• _Action item_
The answer is the full listing restated exactly, without any pictures.

• _Data provided_
"""
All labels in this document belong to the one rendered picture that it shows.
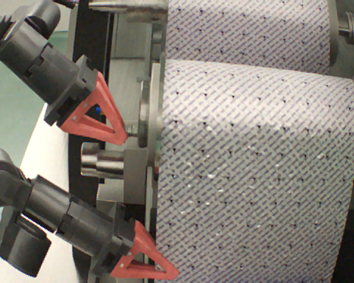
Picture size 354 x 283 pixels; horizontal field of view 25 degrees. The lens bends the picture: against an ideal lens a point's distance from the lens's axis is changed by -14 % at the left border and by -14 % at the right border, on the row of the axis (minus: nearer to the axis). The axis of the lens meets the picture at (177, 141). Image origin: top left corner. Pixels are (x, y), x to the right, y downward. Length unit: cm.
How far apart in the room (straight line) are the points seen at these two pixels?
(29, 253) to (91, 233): 9
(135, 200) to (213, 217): 12
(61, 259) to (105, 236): 43
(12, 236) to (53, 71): 21
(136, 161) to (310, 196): 22
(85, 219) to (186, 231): 12
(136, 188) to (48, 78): 19
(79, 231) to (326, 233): 30
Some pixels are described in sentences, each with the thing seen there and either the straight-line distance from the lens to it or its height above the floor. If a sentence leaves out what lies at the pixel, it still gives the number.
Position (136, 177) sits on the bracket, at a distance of 105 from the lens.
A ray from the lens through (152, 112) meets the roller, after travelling 95.
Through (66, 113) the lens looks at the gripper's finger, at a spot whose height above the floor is 126.
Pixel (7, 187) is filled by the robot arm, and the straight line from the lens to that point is 93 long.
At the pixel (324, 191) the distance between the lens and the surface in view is 99.
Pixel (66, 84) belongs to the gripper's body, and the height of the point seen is 129.
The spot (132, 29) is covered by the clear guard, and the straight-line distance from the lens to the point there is 198.
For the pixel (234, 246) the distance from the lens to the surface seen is 101.
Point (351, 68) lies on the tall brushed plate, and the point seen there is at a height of 124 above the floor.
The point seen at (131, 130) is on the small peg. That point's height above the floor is 123.
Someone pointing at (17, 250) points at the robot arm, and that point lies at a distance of 99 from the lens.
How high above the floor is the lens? 158
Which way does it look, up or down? 20 degrees down
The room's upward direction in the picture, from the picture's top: 3 degrees clockwise
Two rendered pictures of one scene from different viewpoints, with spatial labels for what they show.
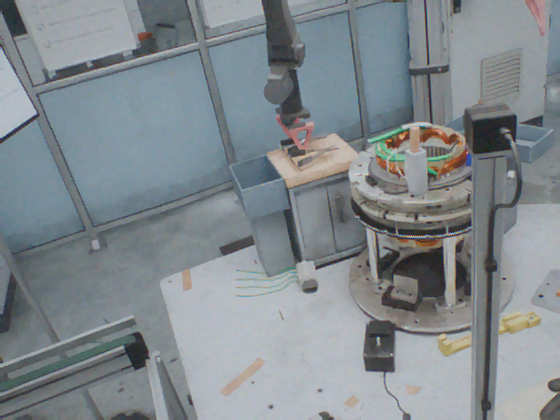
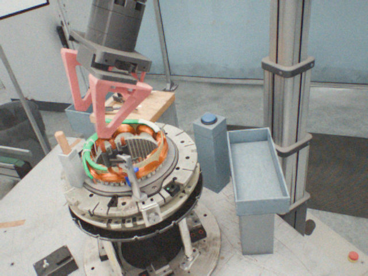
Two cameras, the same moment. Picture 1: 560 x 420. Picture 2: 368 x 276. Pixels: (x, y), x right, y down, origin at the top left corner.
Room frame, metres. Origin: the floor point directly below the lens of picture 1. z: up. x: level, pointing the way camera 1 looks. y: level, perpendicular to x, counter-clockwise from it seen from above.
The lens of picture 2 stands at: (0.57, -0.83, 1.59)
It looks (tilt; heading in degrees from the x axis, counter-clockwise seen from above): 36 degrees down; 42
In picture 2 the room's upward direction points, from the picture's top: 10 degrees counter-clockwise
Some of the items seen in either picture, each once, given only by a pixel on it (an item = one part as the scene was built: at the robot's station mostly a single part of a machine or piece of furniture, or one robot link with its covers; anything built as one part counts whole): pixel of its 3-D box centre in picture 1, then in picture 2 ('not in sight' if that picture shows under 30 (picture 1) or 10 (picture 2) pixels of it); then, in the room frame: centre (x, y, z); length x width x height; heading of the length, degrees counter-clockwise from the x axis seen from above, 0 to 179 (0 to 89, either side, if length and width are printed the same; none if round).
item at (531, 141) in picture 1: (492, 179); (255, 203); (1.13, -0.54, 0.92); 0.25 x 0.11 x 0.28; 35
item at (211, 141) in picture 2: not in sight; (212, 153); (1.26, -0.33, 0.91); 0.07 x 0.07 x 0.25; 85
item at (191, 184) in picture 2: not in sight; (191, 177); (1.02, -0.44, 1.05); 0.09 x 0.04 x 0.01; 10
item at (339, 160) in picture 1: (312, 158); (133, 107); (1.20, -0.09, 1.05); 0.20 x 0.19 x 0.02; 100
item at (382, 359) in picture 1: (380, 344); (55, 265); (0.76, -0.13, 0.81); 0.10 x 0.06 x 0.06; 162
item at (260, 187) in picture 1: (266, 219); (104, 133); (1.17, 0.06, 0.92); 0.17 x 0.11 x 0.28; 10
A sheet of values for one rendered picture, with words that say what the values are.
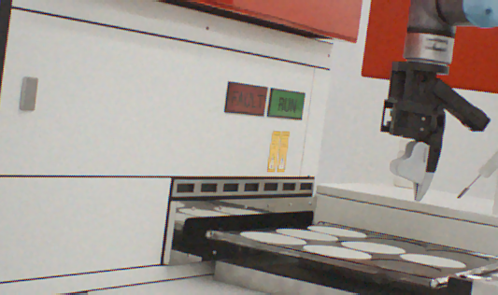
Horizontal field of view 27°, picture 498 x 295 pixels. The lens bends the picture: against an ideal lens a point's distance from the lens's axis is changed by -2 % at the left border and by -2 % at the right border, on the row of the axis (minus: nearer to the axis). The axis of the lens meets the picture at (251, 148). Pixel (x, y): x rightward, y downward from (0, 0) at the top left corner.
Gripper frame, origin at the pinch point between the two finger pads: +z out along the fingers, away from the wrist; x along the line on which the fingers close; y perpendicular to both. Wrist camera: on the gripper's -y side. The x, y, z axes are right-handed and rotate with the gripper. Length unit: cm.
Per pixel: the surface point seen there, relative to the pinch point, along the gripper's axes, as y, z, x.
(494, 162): -15.9, -5.6, -10.9
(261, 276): 24.3, 14.8, 2.9
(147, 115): 44.4, -7.3, 10.0
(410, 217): -4.5, 5.7, -17.4
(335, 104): -73, -12, -355
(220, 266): 29.8, 14.7, -1.9
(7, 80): 62, -10, 31
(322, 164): -69, 19, -351
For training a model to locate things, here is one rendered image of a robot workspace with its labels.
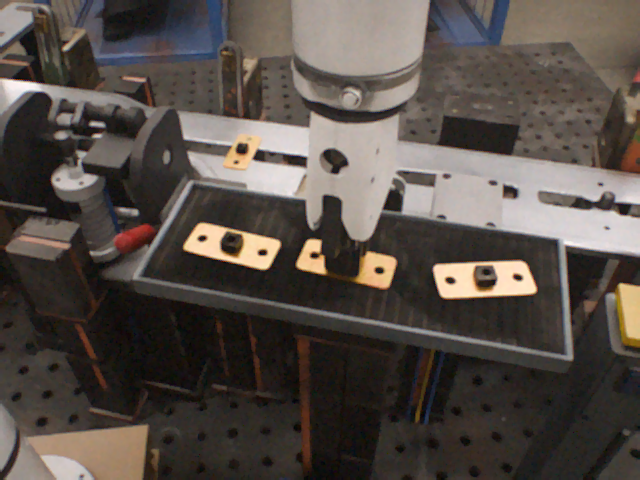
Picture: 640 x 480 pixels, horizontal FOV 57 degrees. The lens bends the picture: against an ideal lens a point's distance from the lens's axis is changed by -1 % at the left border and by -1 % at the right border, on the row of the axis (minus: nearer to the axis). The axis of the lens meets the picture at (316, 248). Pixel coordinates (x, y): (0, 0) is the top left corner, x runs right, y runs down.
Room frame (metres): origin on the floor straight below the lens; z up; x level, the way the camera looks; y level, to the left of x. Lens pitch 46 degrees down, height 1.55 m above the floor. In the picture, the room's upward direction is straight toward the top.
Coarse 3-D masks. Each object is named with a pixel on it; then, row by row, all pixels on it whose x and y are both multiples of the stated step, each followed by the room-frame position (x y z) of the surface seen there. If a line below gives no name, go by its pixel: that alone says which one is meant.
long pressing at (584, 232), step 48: (0, 96) 0.91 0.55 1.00; (96, 96) 0.91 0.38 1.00; (288, 144) 0.76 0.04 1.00; (288, 192) 0.65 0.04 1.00; (432, 192) 0.65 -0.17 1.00; (528, 192) 0.65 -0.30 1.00; (576, 192) 0.65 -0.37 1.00; (624, 192) 0.65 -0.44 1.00; (576, 240) 0.55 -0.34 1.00; (624, 240) 0.55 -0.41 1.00
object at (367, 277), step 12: (312, 240) 0.39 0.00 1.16; (312, 252) 0.38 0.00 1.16; (300, 264) 0.36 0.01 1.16; (312, 264) 0.36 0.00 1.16; (372, 264) 0.36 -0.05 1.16; (384, 264) 0.36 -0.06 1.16; (336, 276) 0.35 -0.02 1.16; (348, 276) 0.35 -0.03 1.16; (360, 276) 0.35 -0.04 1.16; (372, 276) 0.35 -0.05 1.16; (384, 276) 0.35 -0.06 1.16; (384, 288) 0.33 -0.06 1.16
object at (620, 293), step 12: (624, 288) 0.33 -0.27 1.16; (636, 288) 0.33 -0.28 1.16; (624, 300) 0.32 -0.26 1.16; (636, 300) 0.32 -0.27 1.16; (624, 312) 0.31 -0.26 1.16; (636, 312) 0.31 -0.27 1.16; (624, 324) 0.30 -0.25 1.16; (636, 324) 0.30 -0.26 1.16; (624, 336) 0.29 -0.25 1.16; (636, 336) 0.28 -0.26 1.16
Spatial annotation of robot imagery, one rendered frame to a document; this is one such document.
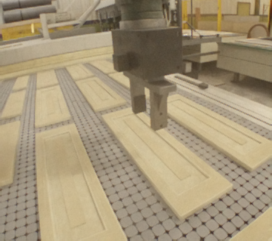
"""
• _Solution to this task_
All labels in this document belong to the one rendered picture that it shows.
Picture size 354 x 283 pixels; horizontal field of view 25 degrees. The lens bends the picture: against an ideal lens a point's distance from the lens's axis is changed by -14 % at the left border and by -14 % at the right border, on the row of the axis (minus: nearer to the axis). The axis of the lens meets the picture at (177, 141). Image origin: top left corner. Pixels are (x, y), x to the right, y downward. Length unit: cm.
How far apart in the room (straight line) are the points seen at these two pixels?
(29, 253) to (91, 233): 9
(135, 200) to (213, 217): 12
(61, 259) to (105, 236): 43
(12, 236) to (53, 71): 21
(136, 161) to (310, 196): 22
(85, 219) to (186, 231): 12
(136, 188) to (48, 78): 19
(79, 231) to (326, 233): 30
Some pixels are described in sentences, each with the thing seen there and either the straight-line distance from the lens to it or its height above the floor. If a sentence leaves out what lies at the pixel, it still gives the number.
Position (136, 177) sits on the bracket, at a distance of 105 from the lens.
A ray from the lens through (152, 112) meets the roller, after travelling 95.
Through (66, 113) the lens looks at the gripper's finger, at a spot whose height above the floor is 126.
Pixel (7, 187) is filled by the robot arm, and the straight line from the lens to that point is 93 long.
At the pixel (324, 191) the distance between the lens and the surface in view is 99.
Pixel (66, 84) belongs to the gripper's body, and the height of the point seen is 129.
The spot (132, 29) is covered by the clear guard, and the straight-line distance from the lens to the point there is 198.
For the pixel (234, 246) the distance from the lens to the surface seen is 101.
Point (351, 68) lies on the tall brushed plate, and the point seen there is at a height of 124 above the floor.
The point seen at (131, 130) is on the small peg. That point's height above the floor is 123.
Someone pointing at (17, 250) points at the robot arm, and that point lies at a distance of 99 from the lens.
How high above the floor is the lens? 158
Which way does it look, up or down? 20 degrees down
The room's upward direction in the picture, from the picture's top: 3 degrees clockwise
Two rendered pictures of one scene from different viewpoints, with spatial labels for what they show.
Two cameras, the same moment. Picture 1: 560 x 420. Picture 2: 368 x 276. Pixels: (x, y), x right, y down, origin at the top left corner.
Room frame, metres. Origin: the floor point directly below the lens of picture 1. z: up. x: level, pointing the way camera 1 looks. y: level, perpendicular to x, counter-clockwise from it seen from above.
The lens of picture 2 stands at: (0.57, -0.83, 1.59)
It looks (tilt; heading in degrees from the x axis, counter-clockwise seen from above): 36 degrees down; 42
In picture 2 the room's upward direction points, from the picture's top: 10 degrees counter-clockwise
Some of the items seen in either picture, each once, given only by a pixel on it (an item = one part as the scene was built: at the robot's station mostly a single part of a machine or piece of furniture, or one robot link with its covers; anything built as one part counts whole): pixel of its 3-D box centre in picture 1, then in picture 2 ('not in sight' if that picture shows under 30 (picture 1) or 10 (picture 2) pixels of it); then, in the room frame: centre (x, y, z); length x width x height; heading of the length, degrees counter-clockwise from the x axis seen from above, 0 to 179 (0 to 89, either side, if length and width are printed the same; none if round).
item at (531, 141) in picture 1: (492, 179); (255, 203); (1.13, -0.54, 0.92); 0.25 x 0.11 x 0.28; 35
item at (211, 141) in picture 2: not in sight; (212, 153); (1.26, -0.33, 0.91); 0.07 x 0.07 x 0.25; 85
item at (191, 184) in picture 2: not in sight; (191, 177); (1.02, -0.44, 1.05); 0.09 x 0.04 x 0.01; 10
item at (339, 160) in picture 1: (312, 158); (133, 107); (1.20, -0.09, 1.05); 0.20 x 0.19 x 0.02; 100
item at (382, 359) in picture 1: (380, 344); (55, 265); (0.76, -0.13, 0.81); 0.10 x 0.06 x 0.06; 162
item at (260, 187) in picture 1: (266, 219); (104, 133); (1.17, 0.06, 0.92); 0.17 x 0.11 x 0.28; 10
A sheet of values for one rendered picture, with words that say what the values are.
Horizontal field of view 27°, picture 498 x 295 pixels. The lens bends the picture: against an ideal lens a point's distance from the lens's axis is changed by -2 % at the left border and by -2 % at the right border, on the row of the axis (minus: nearer to the axis). The axis of the lens meets the picture at (251, 148). Pixel (x, y): x rightward, y downward from (0, 0) at the top left corner.
Gripper frame, origin at the pinch point between the two finger pads: +z out along the fingers, away from the wrist; x along the line on which the fingers close; y perpendicular to both. Wrist camera: on the gripper's -y side. The x, y, z axes are right-handed and rotate with the gripper. Length unit: cm.
Per pixel: the surface point seen there, relative to the pinch point, along the gripper's axes, as y, z, x.
(494, 162): -15.9, -5.6, -10.9
(261, 276): 24.3, 14.8, 2.9
(147, 115): 44.4, -7.3, 10.0
(410, 217): -4.5, 5.7, -17.4
(335, 104): -73, -12, -355
(220, 266): 29.8, 14.7, -1.9
(7, 80): 62, -10, 31
(322, 164): -69, 19, -351
For training a model to locate things, here is one rendered image of a robot workspace with its labels.
Picture: 640 x 480 pixels, horizontal FOV 57 degrees. The lens bends the picture: against an ideal lens a point's distance from the lens's axis is changed by -1 % at the left border and by -1 % at the right border, on the row of the axis (minus: nearer to the axis). The axis of the lens meets the picture at (316, 248). Pixel coordinates (x, y): (0, 0) is the top left corner, x runs right, y runs down.
Room frame (metres): origin on the floor straight below the lens; z up; x level, the way the camera looks; y level, to the left of x. Lens pitch 46 degrees down, height 1.55 m above the floor. In the picture, the room's upward direction is straight toward the top.
Coarse 3-D masks. Each object is named with a pixel on it; then, row by row, all pixels on it whose x and y are both multiples of the stated step, each followed by the room-frame position (x y z) of the surface seen there. If a line below gives no name, go by its pixel: that alone says which one is meant.
long pressing at (584, 232), step 48: (0, 96) 0.91 0.55 1.00; (96, 96) 0.91 0.38 1.00; (288, 144) 0.76 0.04 1.00; (288, 192) 0.65 0.04 1.00; (432, 192) 0.65 -0.17 1.00; (528, 192) 0.65 -0.30 1.00; (576, 192) 0.65 -0.37 1.00; (624, 192) 0.65 -0.44 1.00; (576, 240) 0.55 -0.34 1.00; (624, 240) 0.55 -0.41 1.00
object at (367, 277), step 12: (312, 240) 0.39 0.00 1.16; (312, 252) 0.38 0.00 1.16; (300, 264) 0.36 0.01 1.16; (312, 264) 0.36 0.00 1.16; (372, 264) 0.36 -0.05 1.16; (384, 264) 0.36 -0.06 1.16; (336, 276) 0.35 -0.02 1.16; (348, 276) 0.35 -0.03 1.16; (360, 276) 0.35 -0.04 1.16; (372, 276) 0.35 -0.05 1.16; (384, 276) 0.35 -0.06 1.16; (384, 288) 0.33 -0.06 1.16
object at (620, 293), step 12: (624, 288) 0.33 -0.27 1.16; (636, 288) 0.33 -0.28 1.16; (624, 300) 0.32 -0.26 1.16; (636, 300) 0.32 -0.27 1.16; (624, 312) 0.31 -0.26 1.16; (636, 312) 0.31 -0.27 1.16; (624, 324) 0.30 -0.25 1.16; (636, 324) 0.30 -0.26 1.16; (624, 336) 0.29 -0.25 1.16; (636, 336) 0.28 -0.26 1.16
Spatial annotation of robot imagery, one rendered frame to a document; this is one such document.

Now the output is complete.